Could you return the whole listing exactly?
* * *
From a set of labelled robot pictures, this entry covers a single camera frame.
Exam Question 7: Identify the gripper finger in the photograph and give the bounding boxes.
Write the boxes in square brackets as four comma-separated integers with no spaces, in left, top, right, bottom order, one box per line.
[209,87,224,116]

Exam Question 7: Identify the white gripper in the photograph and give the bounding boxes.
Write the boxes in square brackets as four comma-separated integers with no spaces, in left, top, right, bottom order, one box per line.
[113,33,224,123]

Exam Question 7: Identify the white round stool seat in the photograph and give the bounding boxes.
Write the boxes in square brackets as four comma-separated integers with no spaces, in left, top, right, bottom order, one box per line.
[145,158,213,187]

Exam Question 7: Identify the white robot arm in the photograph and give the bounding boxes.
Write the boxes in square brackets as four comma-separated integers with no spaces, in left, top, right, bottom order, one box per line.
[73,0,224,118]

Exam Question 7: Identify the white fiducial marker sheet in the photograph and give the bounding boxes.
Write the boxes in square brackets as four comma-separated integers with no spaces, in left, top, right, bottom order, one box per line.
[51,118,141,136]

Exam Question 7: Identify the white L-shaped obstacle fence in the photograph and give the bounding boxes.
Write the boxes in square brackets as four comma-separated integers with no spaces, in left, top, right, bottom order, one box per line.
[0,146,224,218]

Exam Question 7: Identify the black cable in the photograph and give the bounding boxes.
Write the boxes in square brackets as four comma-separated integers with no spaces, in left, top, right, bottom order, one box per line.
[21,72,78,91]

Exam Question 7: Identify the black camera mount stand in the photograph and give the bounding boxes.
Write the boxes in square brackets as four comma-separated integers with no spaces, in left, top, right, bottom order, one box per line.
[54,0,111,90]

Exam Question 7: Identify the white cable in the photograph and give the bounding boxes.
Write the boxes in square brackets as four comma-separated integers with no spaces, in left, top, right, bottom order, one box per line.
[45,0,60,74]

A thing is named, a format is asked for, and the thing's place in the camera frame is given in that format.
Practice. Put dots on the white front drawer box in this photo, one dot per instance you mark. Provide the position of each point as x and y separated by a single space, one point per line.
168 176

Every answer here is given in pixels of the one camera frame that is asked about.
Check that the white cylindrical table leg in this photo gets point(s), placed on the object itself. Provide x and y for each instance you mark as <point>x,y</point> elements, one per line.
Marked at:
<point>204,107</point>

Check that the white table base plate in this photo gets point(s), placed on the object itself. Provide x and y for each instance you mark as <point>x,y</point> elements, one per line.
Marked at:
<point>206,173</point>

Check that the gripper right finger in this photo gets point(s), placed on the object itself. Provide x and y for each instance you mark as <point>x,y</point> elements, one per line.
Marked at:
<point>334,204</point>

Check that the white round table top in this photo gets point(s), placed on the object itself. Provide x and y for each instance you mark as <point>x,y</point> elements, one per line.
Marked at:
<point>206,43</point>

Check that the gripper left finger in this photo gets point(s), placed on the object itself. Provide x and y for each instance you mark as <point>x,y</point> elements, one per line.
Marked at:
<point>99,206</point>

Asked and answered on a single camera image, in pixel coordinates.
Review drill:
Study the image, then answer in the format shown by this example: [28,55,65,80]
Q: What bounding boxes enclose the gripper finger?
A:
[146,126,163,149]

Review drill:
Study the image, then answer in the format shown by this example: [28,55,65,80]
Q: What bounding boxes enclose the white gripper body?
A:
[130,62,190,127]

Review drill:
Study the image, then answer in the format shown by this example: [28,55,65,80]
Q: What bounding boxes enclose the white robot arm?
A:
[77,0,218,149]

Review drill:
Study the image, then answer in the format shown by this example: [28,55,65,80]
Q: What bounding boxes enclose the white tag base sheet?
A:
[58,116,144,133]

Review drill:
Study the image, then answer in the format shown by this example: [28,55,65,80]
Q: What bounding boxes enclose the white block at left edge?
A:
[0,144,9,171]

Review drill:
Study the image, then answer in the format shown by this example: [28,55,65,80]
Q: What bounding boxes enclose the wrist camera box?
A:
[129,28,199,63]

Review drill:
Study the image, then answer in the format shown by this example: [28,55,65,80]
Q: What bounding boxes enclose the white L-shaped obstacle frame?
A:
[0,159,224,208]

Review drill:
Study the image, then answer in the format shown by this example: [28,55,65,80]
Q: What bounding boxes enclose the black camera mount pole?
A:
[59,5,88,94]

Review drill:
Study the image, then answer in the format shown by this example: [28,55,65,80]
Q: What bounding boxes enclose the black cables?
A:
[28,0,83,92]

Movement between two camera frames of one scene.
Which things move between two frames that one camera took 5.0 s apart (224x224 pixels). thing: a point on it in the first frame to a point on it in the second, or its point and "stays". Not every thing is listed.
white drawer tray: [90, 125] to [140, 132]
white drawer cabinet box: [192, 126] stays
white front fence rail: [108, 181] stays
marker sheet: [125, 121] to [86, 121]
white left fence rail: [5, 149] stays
* * *
= Exercise response =
From a set of labelled robot pictures, this entry covers a single camera frame.
Exam Question 7: Identify the gripper finger in the photograph and give the bounding boxes.
Write the boxes in square brackets as four comma-separated integers with no spaces, in left, top, right, bottom order, one box per line.
[209,87,224,116]

Exam Question 7: Identify the white gripper in the photograph and give the bounding boxes.
Write the boxes in square brackets as four comma-separated integers with no spaces, in left, top, right, bottom order, one box per line.
[113,33,224,123]

Exam Question 7: Identify the white round stool seat in the photograph and give the bounding boxes.
Write the boxes in square brackets as four comma-separated integers with no spaces, in left, top, right, bottom order, one box per line.
[145,158,213,187]

Exam Question 7: Identify the white robot arm in the photograph and give the bounding boxes.
Write the boxes in square brackets as four comma-separated integers with no spaces, in left, top, right, bottom order, one box per line.
[73,0,224,118]

Exam Question 7: Identify the white fiducial marker sheet in the photograph and give the bounding boxes.
Write the boxes in square brackets as four comma-separated integers with no spaces, in left, top, right, bottom order, one box per line.
[51,118,141,136]

Exam Question 7: Identify the white L-shaped obstacle fence in the photograph and give the bounding boxes.
Write the boxes in square brackets as four comma-separated integers with no spaces, in left, top, right, bottom order, one box per line.
[0,146,224,218]

Exam Question 7: Identify the black cable in the photograph and give the bounding boxes.
Write the boxes in square brackets as four comma-separated integers with no spaces, in left, top, right, bottom order, one box per line.
[21,72,78,91]

Exam Question 7: Identify the black camera mount stand in the photograph and give the bounding boxes.
Write the boxes in square brackets as four comma-separated integers with no spaces, in left, top, right, bottom order, one box per line.
[54,0,111,90]

Exam Question 7: Identify the white cable in the photograph and give the bounding boxes.
Write the boxes in square brackets as four comma-separated integers with no spaces, in left, top, right, bottom order, one box per line.
[45,0,60,74]

A thing is named, a format is asked for, and the thing's place in the camera frame is given in that format.
Practice. Put dots on the white front drawer box in this photo, one dot per instance you mark. Provide the position of each point as x and y separated by a single space, one point per line.
168 176

Every answer here is given in pixels of the one camera frame that is asked about.
Check that the white cylindrical table leg in this photo gets point(s), placed on the object itself. Provide x and y for each instance you mark as <point>x,y</point> elements, one per line.
Marked at:
<point>204,107</point>

Check that the white table base plate in this photo gets point(s), placed on the object itself. Provide x and y for each instance you mark as <point>x,y</point> elements, one per line.
Marked at:
<point>206,173</point>

Check that the gripper right finger in this photo gets point(s), placed on the object itself. Provide x and y for each instance you mark as <point>x,y</point> elements, one per line.
Marked at:
<point>334,204</point>

Check that the white round table top in this photo gets point(s), placed on the object itself. Provide x and y for each instance you mark as <point>x,y</point> elements, one per line.
Marked at:
<point>206,43</point>

Check that the gripper left finger in this photo gets point(s), placed on the object itself. Provide x and y for each instance you mark as <point>x,y</point> elements, one per line.
Marked at:
<point>99,206</point>

Asked and answered on a single camera image, in pixel coordinates.
Review drill:
Study the image, then answer in the format shown by this example: [28,55,65,80]
Q: What bounding boxes enclose the gripper finger?
A:
[146,126,163,149]

Review drill:
Study the image, then answer in the format shown by this example: [28,55,65,80]
Q: What bounding boxes enclose the white gripper body?
A:
[130,62,190,127]

Review drill:
Study the image, then answer in the format shown by this example: [28,55,65,80]
Q: What bounding boxes enclose the white robot arm?
A:
[77,0,218,149]

Review drill:
Study the image, then answer in the format shown by this example: [28,55,65,80]
Q: What bounding boxes enclose the white tag base sheet?
A:
[58,116,144,133]

Review drill:
Study the image, then answer in the format shown by this example: [28,55,65,80]
Q: What bounding boxes enclose the white block at left edge?
A:
[0,144,9,171]

Review drill:
Study the image, then answer in the format shown by this example: [28,55,65,80]
Q: What bounding boxes enclose the wrist camera box?
A:
[129,28,199,63]

Review drill:
Study the image, then answer in the format shown by this example: [28,55,65,80]
Q: What bounding boxes enclose the white L-shaped obstacle frame?
A:
[0,159,224,208]

Review drill:
Study the image, then answer in the format shown by this example: [28,55,65,80]
Q: What bounding boxes enclose the black camera mount pole?
A:
[59,5,88,94]

Review drill:
Study the image, then answer in the format shown by this example: [28,55,65,80]
Q: What bounding boxes enclose the black cables?
A:
[28,0,83,92]

Movement between two camera frames of one scene.
Which things move between two frames that one camera took 5.0 s apart (224x224 pixels). thing: a point on it in the first frame to a point on it in the second, or its point and "stays". Not every thing is listed.
white drawer tray: [90, 125] to [140, 132]
white drawer cabinet box: [192, 126] stays
white front fence rail: [108, 181] stays
marker sheet: [125, 121] to [86, 121]
white left fence rail: [5, 149] stays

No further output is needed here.